Plus la spirale haussière perdure, plus ce diagnostic devient univoque et ses partisans hégémoniques !
Face à une pensée unique — ouvertement fabriquée de toute pièce sur injonction de la Fed –, il ne sert à rien de raisonner ou d’invoquer une chute alarmante de l’euro sous les 1,292$, le surendettement des Etats et la tension des taux. Les robots de cotations font ce pour quoi ils sont programmés, c’est-à-dire entretenir une tendance (haussière en l’occurrence) jusqu’aux limites les plus extrêmes de l’absurdité.
▪ Wall Street avait réagi négativement aux statistiques de l’emploi publiées à 14h30 car elles véhiculent des indications contradictoires. Franche déception en ce qui concerne les créations d’emplois (103 000 en décembre au lieu de 150 000 attendu) mais le taux de chômage rechute nettement, à 9,4% (contre 9,8% en novembre au lieu de 9,7% anticipé) de la population active.
Les créations de postes s’expliquent notamment par les embauches réalisées dans le secteur de la santé alors que les chiffres publiés par ADP (+300 000 emplois dans le secteur privé en décembre) suggéraient des embauches massives dans le secteur de la distribution… qui n’apparaissent nulle part dans les chiffres du département du Travail.
Il ne reste plus qu’à trouver une explication qui tienne la route.
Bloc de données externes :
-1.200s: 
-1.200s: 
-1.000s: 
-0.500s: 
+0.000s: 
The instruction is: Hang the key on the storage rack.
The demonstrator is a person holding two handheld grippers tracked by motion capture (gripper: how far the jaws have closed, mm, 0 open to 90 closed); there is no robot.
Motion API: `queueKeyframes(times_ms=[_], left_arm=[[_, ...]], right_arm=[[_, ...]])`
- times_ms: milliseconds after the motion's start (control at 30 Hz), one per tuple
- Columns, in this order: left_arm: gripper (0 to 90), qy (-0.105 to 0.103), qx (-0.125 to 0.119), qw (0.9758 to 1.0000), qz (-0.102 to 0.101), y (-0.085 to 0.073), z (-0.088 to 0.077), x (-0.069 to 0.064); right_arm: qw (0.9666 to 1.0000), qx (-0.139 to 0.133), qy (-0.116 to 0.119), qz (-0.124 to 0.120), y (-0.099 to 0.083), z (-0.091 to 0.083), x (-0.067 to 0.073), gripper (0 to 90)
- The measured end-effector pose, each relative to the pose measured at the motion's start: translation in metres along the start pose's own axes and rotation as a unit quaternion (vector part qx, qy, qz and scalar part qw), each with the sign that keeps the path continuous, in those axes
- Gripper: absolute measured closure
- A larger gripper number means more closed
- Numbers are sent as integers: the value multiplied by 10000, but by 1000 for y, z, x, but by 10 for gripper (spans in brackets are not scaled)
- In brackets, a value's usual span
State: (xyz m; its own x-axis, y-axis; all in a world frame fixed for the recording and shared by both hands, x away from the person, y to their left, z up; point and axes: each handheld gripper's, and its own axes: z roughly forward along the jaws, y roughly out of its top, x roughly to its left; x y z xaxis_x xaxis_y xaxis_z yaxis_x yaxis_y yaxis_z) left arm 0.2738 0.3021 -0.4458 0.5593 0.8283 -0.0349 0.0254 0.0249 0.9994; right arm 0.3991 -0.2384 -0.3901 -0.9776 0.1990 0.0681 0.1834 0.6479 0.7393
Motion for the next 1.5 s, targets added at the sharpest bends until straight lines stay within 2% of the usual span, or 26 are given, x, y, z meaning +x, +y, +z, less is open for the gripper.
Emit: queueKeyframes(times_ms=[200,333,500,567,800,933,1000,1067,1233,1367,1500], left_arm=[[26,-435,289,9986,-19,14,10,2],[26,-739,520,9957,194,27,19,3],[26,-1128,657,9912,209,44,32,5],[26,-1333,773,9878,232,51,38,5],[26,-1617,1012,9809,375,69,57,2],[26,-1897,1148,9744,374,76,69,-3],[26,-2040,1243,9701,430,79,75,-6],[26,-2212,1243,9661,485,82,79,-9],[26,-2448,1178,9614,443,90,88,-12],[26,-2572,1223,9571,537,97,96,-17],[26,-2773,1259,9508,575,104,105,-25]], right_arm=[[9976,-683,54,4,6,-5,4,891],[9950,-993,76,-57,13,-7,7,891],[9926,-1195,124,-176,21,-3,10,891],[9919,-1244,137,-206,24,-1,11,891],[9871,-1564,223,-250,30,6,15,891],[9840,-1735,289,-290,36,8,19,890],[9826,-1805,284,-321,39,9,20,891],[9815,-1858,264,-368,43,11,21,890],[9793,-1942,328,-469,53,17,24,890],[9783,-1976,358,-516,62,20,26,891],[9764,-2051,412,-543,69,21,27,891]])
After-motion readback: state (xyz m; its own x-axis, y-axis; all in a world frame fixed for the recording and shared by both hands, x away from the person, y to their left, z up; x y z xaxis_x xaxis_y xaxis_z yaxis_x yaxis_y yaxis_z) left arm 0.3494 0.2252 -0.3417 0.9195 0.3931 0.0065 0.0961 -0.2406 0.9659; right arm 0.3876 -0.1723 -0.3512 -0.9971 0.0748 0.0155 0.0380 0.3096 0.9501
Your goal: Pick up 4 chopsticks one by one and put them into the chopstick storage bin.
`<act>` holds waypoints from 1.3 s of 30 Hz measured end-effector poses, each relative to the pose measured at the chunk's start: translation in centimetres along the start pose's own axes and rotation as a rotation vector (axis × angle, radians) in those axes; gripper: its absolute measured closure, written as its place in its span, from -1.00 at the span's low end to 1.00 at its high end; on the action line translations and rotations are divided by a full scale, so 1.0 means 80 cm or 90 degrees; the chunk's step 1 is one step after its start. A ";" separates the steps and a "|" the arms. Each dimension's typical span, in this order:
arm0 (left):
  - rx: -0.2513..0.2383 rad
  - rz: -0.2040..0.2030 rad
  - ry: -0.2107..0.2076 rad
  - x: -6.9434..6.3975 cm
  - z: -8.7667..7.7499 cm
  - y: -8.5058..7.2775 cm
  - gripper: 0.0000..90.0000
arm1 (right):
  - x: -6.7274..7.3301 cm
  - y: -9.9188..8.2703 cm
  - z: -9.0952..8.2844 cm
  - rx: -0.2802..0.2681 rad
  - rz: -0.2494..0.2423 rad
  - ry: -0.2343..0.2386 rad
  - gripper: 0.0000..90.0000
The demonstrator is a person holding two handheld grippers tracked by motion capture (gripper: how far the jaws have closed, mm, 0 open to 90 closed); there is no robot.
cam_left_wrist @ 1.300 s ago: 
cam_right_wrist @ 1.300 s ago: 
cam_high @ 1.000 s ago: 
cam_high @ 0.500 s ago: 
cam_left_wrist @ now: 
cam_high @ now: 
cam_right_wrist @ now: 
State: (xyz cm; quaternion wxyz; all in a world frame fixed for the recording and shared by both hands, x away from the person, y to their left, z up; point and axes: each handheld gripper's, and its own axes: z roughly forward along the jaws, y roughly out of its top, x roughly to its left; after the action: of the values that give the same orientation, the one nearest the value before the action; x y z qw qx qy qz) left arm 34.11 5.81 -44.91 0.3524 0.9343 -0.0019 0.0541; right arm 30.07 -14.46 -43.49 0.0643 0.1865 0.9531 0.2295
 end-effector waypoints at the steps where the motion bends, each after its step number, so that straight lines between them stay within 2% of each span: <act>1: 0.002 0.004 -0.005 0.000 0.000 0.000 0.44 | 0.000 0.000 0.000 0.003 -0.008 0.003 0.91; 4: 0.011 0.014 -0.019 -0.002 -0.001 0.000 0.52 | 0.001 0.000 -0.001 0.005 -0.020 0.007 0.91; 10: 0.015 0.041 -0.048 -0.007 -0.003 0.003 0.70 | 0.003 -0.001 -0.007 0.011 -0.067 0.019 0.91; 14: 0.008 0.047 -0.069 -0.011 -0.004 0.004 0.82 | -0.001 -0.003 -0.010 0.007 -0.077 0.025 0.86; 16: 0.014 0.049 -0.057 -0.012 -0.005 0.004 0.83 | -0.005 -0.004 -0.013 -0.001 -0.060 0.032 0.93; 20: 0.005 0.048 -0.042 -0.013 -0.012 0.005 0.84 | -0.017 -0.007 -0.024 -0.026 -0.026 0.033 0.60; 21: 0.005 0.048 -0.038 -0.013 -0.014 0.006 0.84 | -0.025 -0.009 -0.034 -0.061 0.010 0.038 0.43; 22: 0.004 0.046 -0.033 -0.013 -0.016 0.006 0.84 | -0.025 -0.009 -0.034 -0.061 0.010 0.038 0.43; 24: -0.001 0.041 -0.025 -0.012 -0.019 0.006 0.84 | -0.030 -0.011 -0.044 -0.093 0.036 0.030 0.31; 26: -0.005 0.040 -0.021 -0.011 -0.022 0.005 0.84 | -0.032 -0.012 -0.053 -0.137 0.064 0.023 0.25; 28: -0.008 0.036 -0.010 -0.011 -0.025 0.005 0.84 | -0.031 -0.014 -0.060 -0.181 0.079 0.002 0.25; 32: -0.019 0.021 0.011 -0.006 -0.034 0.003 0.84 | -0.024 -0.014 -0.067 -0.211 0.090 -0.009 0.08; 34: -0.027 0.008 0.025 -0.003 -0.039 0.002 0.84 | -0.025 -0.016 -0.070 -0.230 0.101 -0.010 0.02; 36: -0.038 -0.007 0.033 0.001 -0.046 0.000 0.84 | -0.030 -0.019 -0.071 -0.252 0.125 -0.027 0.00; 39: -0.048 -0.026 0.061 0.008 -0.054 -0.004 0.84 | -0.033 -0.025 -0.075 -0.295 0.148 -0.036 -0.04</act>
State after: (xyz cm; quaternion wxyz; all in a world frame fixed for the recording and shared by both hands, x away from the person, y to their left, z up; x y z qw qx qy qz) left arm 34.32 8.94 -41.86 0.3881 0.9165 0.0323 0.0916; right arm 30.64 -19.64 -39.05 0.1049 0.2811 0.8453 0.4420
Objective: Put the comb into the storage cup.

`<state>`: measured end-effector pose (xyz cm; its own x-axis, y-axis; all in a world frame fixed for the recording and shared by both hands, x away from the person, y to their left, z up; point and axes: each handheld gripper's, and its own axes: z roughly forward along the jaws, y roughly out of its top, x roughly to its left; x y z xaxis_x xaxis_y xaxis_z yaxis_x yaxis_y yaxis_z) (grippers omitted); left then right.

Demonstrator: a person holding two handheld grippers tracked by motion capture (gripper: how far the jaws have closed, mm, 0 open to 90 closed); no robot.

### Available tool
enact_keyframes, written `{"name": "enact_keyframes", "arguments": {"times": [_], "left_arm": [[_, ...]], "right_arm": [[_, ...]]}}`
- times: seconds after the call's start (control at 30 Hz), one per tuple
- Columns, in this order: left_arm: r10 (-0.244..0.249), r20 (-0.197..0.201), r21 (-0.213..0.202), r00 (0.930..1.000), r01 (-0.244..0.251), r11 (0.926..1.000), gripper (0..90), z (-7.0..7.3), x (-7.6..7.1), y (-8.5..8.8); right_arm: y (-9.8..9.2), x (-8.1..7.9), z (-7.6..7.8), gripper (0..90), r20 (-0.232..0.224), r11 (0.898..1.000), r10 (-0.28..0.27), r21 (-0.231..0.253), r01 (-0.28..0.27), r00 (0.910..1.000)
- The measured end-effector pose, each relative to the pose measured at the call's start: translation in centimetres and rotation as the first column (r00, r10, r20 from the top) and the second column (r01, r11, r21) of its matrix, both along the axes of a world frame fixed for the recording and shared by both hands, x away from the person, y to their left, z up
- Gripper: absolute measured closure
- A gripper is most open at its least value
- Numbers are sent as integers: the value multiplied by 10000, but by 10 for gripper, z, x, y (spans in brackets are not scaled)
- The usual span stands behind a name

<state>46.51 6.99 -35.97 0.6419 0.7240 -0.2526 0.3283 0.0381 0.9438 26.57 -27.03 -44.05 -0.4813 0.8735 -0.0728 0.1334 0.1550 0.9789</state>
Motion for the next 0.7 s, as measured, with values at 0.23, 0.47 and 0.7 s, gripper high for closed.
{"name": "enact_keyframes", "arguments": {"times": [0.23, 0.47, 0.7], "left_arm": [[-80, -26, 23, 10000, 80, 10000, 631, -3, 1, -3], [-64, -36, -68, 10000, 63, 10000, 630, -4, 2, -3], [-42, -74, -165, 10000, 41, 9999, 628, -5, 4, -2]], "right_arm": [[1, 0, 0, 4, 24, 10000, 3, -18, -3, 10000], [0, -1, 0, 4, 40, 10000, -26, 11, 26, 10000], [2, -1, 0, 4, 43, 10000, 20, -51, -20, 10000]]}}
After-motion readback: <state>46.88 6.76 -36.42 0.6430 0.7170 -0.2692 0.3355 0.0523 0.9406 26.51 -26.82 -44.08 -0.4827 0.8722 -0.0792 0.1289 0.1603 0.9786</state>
Il suffit de se montrer patient, la question ne se posera peut-être plus à la lumière de la prochaine révision de ces chiffres le mois prochain !
Ceux de novembre ont été effectivement révisés à la hausse pour faire apparaître 71 000 créations de postes au lieu des 39 000 initialement annoncées, tandis que les créations de postes du mois d’octobre ont été révisées à 210 000 au lieu de 172 000 (soit 70 000 emplois de plus créés cet automne) mais cela reste loin des 250 000 nécessaires pour absorber les nouveaux entrants et réduire le chômage de longue durée.
Autre indication qui revêt une importance décisive, le nombre d’heures hebdomadaires travaillées stagne à 34,4. Ceci démontre que les entreprises n’ont pas recours aux heures supplémentaires pour faire face à un surcroît d’activité aux Etats-Unis.
▪ Le seul indicateur qui pointe résolument à la hausse, c’est l’inflation avec la flambée des prix des carburants et des denrées alimentaires. Mais comme le prix des logements continue de chuter, la Fed peut continuer de s’abriter derrière la fiction statistique qui confirme "globalement" l’absence d’inflation.
Prenons un autre exemple tout simple : avec l’effondrement des moyens accordés à l’enseignement public, le coût des études dans le privé explose mais aucun indice officiel ne le prend en compte, il en va ainsi de bien des "variables volatiles" qui, mises bout à bout, pourraient faire blêmir Wall Street.
A force de publier des chiffres économiques biaisés, corrigés des variations saisonnières, retraités en glissement trimestriel, bidouillés de toutes les manières imaginables, la réalité devient inconnaissable. Celui qui possède l’outil informatique le plus puissant impose alors la tendance qui lui convient face à un marché qui ne sait plus rien de sûr.
Le jour où le marché saura, Wall Street tremblera.